# WHAT THE TASK ASKS
Everything from the line containing "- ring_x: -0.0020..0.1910" through the line containing "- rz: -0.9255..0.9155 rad" should be repeated exactly, and nothing else from the data.

# RECORDED DATA
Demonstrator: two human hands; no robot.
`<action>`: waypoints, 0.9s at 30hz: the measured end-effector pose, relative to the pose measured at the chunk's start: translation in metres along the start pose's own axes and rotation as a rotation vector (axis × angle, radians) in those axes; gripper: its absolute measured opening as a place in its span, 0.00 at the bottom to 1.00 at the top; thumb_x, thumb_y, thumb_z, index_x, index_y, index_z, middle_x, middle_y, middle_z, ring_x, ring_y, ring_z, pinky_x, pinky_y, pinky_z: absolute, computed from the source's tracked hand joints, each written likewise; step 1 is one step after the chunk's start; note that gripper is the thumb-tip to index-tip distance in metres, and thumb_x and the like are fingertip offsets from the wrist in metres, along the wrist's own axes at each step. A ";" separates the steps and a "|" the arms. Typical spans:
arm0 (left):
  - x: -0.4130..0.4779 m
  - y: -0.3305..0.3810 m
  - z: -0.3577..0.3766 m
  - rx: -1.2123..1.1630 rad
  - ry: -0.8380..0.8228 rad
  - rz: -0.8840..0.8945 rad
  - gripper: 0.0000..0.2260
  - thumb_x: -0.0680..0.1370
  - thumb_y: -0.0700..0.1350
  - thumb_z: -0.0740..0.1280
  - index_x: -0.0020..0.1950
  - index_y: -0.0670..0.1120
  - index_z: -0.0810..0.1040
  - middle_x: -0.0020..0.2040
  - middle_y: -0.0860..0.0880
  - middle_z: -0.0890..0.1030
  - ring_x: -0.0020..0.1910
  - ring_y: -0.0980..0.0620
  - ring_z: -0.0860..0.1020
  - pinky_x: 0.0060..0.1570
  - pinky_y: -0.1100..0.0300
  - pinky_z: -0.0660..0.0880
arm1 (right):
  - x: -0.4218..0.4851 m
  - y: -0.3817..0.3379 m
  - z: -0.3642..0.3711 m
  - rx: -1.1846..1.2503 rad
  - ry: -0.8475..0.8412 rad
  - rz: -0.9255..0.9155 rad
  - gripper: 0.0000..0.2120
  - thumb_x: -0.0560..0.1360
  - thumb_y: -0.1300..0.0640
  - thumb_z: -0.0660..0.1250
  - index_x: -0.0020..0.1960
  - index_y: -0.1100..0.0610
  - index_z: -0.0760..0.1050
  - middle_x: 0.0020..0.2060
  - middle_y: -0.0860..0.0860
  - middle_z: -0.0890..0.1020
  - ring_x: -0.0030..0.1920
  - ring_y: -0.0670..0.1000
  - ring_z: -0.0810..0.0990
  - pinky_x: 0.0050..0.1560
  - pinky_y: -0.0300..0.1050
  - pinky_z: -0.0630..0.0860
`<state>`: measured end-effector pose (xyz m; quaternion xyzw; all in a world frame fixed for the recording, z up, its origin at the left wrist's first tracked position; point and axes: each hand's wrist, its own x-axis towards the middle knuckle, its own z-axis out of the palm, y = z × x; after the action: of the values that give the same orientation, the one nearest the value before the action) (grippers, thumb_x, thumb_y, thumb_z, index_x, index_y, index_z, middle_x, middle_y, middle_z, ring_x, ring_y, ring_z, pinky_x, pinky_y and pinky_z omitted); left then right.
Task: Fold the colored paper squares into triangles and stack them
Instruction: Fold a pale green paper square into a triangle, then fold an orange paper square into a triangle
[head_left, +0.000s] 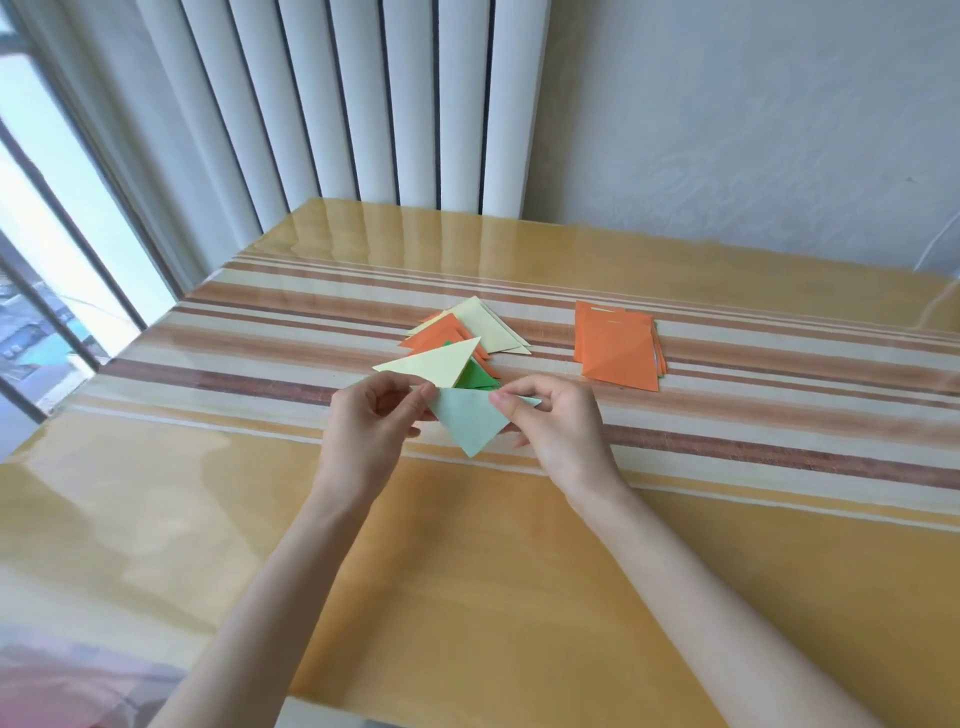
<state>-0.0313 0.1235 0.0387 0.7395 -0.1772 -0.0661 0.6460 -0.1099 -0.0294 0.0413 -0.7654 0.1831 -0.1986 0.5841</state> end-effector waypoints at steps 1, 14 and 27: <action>0.005 -0.001 -0.005 0.018 0.011 -0.009 0.06 0.77 0.37 0.68 0.42 0.46 0.79 0.36 0.52 0.83 0.35 0.58 0.82 0.33 0.67 0.76 | 0.007 -0.001 0.007 -0.017 0.023 -0.007 0.08 0.74 0.60 0.71 0.38 0.51 0.79 0.36 0.49 0.83 0.35 0.45 0.79 0.34 0.41 0.76; 0.055 -0.041 -0.002 0.893 0.226 0.007 0.08 0.78 0.47 0.66 0.52 0.44 0.79 0.53 0.45 0.74 0.56 0.43 0.70 0.52 0.52 0.62 | 0.076 0.022 0.061 -0.854 0.089 -0.093 0.15 0.79 0.48 0.63 0.58 0.57 0.75 0.55 0.53 0.75 0.58 0.54 0.68 0.52 0.46 0.68; 0.019 -0.048 0.019 1.201 -0.116 0.382 0.19 0.77 0.51 0.54 0.55 0.45 0.81 0.53 0.44 0.81 0.51 0.44 0.80 0.51 0.47 0.76 | 0.057 0.033 0.029 -1.012 -0.189 -0.581 0.29 0.65 0.76 0.58 0.61 0.59 0.79 0.62 0.56 0.79 0.63 0.58 0.75 0.65 0.54 0.68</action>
<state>-0.0119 0.1040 -0.0089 0.9236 -0.3471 0.1214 0.1081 -0.0475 -0.0435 0.0076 -0.9820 -0.0148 -0.1695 0.0816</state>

# RESULT OF THE EXERCISE
  - ring_x: -0.0020..0.1910
  - ring_y: -0.0980..0.0620
  - ring_z: -0.0860..0.1020
  - pinky_x: 0.0060..0.1570
  - pinky_y: -0.1100..0.0300
  - pinky_z: -0.0660..0.0880
arm1 (right):
  - x: -0.4218..0.4851 m
  - y: -0.3817..0.3379 m
  - z: -0.3642..0.3711 m
  - rx: -1.1846..1.2503 rad
  - ry: -0.8475..0.8412 rad
  - rz: -0.9255..0.9155 rad

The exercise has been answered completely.